The following article was written by Pastor Ken Locke of Downtown Presbyterian Church, Nashville: [h/t The Homeless Guy]
James Rychednick is not a terrorist. He may be any number of things, but he is certainly not a terrorist.Amen. I couldn't agree more.
James is about 35, not mentally retarded but clearly "slow." He also hears voices, voices telling him to leave, leave, leave. I met James when he came seeking help to get a state Identification Card. State ID cards are one step down from a drivers' license. They are a legal proof of identity but are generally only used by those who cannot or are not allowed to drive. They are the most common form of ID among the homeless and urban poor.
James lost his ID card in Minneapolis where he was working a string of dead-end jobs and living in a shelter. Don't ask me how he lost his card. He probably doesn't know himself. But when he lost his card he listened to the voices and left. He took the bus to Atlanta and from there to Nashville. Last week he rolled into our fair city, homeless and broke.
It's surprising how many of the homeless and urban poor don't have any form of state issued ID. Not having one complicates your life – a lot. Ever since the Patriot Act you can't (legally) get a job scrubbing floors at Wal-Mart without a state ID card. You can't get into a drug or alcohol rehab program. You can't apply for housing or cash a social security check without a state ID card. In short, it's hard to (legally) better yourself without a state ID.

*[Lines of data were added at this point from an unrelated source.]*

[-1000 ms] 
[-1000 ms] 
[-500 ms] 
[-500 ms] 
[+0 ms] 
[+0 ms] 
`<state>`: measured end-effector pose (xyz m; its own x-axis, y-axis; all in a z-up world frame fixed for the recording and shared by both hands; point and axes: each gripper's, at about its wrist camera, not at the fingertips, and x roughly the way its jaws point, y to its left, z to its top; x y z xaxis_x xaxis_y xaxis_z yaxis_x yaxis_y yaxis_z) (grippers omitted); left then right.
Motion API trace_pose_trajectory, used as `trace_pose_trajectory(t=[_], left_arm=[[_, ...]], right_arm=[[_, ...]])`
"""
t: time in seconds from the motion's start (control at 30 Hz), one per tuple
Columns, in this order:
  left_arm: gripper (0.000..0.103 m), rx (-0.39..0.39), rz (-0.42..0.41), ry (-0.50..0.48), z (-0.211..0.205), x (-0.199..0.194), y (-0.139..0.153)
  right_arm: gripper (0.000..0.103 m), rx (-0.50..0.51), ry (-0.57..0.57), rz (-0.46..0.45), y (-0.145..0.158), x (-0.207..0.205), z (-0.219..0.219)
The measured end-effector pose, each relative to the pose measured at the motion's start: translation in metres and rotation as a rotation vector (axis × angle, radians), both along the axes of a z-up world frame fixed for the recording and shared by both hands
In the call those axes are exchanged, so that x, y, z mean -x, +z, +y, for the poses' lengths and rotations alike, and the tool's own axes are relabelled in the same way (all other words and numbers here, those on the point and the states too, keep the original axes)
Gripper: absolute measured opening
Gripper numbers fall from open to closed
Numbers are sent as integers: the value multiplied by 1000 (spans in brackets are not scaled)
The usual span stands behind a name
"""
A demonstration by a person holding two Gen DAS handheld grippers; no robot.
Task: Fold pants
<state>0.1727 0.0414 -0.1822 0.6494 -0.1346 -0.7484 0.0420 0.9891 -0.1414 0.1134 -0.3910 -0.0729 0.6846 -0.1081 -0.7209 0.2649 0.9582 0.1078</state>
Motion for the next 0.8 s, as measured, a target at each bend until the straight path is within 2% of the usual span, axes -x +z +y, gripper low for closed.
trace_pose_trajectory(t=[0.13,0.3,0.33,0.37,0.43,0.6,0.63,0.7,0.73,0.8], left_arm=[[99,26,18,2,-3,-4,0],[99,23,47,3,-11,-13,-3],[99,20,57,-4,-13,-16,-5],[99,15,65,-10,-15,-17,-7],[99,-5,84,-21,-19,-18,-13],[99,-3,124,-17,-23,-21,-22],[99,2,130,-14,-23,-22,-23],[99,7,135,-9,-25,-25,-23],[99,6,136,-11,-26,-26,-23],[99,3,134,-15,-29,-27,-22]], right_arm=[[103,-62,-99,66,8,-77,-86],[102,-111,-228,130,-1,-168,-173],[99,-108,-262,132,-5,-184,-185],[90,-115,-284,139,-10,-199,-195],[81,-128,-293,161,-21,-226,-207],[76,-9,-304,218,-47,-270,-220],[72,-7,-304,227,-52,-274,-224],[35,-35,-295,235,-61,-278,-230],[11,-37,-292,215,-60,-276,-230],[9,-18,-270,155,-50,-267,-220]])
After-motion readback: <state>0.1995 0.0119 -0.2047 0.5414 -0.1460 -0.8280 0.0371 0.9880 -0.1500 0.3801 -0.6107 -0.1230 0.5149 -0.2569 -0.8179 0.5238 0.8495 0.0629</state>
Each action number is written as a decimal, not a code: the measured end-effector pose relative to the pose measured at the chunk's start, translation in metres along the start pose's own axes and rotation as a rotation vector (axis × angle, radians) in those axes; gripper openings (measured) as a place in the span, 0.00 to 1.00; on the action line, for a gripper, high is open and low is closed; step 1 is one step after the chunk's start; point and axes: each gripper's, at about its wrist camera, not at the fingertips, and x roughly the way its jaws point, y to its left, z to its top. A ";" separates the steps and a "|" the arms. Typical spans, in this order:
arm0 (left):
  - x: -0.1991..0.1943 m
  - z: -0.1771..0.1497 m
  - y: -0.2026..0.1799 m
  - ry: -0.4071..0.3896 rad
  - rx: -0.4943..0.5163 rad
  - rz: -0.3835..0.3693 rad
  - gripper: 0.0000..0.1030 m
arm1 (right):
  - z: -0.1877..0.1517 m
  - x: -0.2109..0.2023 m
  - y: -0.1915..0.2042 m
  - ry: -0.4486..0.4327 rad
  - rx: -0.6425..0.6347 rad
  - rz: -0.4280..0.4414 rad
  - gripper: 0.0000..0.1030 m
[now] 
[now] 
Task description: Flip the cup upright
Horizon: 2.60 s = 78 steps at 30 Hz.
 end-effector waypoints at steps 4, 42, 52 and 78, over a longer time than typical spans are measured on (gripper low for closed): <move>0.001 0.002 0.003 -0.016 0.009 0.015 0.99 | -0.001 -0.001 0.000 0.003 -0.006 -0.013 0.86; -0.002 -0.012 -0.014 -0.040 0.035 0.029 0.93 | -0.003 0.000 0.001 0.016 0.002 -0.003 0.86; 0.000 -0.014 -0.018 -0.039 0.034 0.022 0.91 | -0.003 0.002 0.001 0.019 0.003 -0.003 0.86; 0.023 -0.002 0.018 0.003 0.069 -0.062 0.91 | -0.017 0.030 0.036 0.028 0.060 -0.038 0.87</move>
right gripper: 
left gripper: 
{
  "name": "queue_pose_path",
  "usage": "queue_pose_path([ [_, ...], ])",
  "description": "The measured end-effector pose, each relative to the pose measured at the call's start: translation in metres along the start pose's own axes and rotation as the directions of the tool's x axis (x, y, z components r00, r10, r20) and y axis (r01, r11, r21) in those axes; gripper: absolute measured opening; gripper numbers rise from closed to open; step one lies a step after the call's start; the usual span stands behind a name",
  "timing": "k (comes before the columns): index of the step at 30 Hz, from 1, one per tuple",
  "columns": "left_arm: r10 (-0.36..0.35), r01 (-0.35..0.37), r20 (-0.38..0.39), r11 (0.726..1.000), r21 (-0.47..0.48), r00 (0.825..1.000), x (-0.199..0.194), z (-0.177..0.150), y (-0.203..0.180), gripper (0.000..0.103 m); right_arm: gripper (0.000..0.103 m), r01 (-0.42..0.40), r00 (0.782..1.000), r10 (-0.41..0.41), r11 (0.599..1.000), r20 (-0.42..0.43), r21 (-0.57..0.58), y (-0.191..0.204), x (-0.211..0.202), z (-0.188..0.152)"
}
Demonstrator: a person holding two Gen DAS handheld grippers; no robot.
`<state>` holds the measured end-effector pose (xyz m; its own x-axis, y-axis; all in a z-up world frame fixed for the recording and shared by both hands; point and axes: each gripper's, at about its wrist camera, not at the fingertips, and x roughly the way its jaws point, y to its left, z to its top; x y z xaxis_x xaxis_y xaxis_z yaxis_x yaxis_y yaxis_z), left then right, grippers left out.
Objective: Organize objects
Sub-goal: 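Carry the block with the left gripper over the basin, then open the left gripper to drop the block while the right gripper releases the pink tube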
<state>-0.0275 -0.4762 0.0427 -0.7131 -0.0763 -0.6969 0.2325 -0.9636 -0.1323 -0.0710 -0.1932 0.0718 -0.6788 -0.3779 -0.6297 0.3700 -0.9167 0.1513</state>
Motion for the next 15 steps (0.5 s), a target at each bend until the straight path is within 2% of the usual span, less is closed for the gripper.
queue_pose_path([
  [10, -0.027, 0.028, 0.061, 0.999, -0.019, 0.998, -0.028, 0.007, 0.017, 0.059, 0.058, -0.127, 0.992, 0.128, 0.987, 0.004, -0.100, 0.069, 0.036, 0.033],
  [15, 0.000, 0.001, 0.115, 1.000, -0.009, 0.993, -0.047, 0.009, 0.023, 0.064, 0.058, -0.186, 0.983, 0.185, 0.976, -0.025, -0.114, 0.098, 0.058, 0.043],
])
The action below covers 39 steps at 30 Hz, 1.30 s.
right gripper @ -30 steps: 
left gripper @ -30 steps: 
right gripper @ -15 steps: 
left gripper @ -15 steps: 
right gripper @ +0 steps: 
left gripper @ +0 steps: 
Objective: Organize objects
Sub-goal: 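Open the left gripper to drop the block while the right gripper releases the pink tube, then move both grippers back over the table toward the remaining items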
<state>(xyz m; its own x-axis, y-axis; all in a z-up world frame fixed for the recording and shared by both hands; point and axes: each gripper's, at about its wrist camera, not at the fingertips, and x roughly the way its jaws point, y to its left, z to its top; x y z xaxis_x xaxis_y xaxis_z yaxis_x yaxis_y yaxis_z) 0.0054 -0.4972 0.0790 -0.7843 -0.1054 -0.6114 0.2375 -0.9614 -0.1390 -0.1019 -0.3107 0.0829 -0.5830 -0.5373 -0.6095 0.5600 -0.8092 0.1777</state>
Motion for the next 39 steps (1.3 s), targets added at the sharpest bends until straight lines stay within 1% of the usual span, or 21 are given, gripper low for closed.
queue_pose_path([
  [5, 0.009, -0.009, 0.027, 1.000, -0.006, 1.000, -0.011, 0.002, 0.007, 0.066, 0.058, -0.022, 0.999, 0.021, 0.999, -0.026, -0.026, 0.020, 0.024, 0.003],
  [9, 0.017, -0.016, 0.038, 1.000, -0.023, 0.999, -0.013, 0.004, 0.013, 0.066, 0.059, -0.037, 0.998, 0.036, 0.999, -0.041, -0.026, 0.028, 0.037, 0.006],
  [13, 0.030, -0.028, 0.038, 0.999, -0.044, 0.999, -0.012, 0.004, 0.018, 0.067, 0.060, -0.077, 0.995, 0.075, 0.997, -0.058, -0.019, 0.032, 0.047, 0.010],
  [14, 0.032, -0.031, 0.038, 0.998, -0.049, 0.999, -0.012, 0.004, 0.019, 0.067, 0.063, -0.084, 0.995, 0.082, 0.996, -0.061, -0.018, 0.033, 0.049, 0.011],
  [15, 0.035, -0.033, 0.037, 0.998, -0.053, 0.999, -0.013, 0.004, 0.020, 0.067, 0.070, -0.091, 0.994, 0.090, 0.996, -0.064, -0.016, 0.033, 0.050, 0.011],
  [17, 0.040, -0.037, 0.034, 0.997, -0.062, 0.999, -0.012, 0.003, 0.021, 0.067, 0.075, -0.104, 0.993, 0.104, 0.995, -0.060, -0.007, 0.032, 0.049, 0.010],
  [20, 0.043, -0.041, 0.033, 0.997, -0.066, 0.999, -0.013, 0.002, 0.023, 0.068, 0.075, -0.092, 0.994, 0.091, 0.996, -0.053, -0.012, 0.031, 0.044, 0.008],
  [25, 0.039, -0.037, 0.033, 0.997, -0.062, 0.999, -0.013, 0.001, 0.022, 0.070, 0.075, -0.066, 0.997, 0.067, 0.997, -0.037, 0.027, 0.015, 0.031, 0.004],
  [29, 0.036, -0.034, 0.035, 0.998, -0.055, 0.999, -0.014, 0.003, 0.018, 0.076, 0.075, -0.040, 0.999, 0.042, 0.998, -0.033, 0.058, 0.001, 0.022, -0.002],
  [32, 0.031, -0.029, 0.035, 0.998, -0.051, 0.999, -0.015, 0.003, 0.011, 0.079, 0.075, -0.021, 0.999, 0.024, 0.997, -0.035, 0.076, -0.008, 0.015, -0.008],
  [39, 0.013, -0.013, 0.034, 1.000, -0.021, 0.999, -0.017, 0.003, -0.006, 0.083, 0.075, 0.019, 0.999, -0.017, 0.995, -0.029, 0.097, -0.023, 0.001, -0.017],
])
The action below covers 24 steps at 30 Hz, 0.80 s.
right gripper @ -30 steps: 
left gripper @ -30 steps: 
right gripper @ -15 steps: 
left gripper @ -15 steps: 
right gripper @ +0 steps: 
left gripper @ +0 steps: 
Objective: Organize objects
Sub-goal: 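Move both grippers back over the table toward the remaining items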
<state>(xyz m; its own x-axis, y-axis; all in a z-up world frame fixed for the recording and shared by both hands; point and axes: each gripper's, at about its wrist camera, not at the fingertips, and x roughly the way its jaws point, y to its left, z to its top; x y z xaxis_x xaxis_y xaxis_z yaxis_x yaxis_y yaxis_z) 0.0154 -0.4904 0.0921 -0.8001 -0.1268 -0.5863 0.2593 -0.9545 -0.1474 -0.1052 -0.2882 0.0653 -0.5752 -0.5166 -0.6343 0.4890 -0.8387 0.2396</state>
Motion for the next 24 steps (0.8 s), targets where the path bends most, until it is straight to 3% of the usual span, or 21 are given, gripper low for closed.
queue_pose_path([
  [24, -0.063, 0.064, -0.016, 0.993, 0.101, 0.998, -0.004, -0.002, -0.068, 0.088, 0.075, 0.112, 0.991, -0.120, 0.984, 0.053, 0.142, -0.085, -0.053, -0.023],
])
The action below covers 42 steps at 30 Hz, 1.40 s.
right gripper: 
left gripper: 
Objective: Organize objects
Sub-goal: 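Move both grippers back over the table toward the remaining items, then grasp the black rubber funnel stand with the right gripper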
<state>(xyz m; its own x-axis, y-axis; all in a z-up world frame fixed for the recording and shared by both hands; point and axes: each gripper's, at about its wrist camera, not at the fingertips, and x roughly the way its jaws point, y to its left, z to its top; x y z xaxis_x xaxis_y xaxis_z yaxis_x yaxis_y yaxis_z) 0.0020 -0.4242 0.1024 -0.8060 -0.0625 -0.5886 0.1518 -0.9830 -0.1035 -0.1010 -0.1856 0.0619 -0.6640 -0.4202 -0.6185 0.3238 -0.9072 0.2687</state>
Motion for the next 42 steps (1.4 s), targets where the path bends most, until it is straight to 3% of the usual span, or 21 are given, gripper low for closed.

People show up asking for help with ID cards for a variety of reasons. Some have simply lost them. Some were stolen. Crack addicts have a hard time hanging onto their important papers. Women fleeing abusive husbands rarely pack all their necessary documents before leaving. (And often times the abusive husband will keep the woman’s ID card as a means of control.) People getting out of prison lose their ID card in the incarceration process. They have a prison ID card but that doesn't help a lot when you're looking for a job.
We know a lot about ID cards here at DPC. It's one of our missions. Last year we helped purchase 130 state ID cards. So far this year we’ve purchased 79. Not a positive trend.
So in the normal course of my day I found myself talking to James. Someone had told him maybe we could help.
But James has a problem. He's never had Tennessee ID card and he was born in Illinois. That means he needs his IL birth certificate. But the state of IL will only release a birth certificate to someone with a state ID card. Need a state ID card? Show us your birth certificate. Need a birth certificate? Show us your state ID card. Can you say Catch-22?
James came to me and I called the Office of Vital Records in Chicago. The nice lady told me that if someone from an agency would send them a copy of their own ID, they would release James' birth certificate to that agency. (They won't release ID cards to a church, but will release them to a non-profit agency. Go figure.)
A case worker at the Campus for Human development kindly made a copy of her drivers license. DPC wrote a check for $15.00 for the certificate and now it is in the mail. The birth certificate will be here in three to four weeks. Meanwhile, James is in Nashville - broke, staying at the Mission or on the streets, legally disqualified from getting a job. But James is a gentle person and will be easy to manipulate. It won't be long before some of our rougher elements take advantage of him. My guess is he'll be in jail before the certificate arrives.
Tramp, wanderer, no-good, Forrest Gump, lost soul: call him what you will, James Rychednick is not a terrorist. He's many things but not a terrorist.
But legislation aimed at protecting us from terrorists is keeping him from being a legally employed member of society. It’s increasing the likelihood he will be a drain on the taxpayer. But at least we know he won’t be building bombs.
OK, politicians. You want a mandate from the people? Here it is. Protect us from the terrorists. That's important. But help people like James be in a position to seek work before they become one of the permanent 'left behind' of our society. That's important too.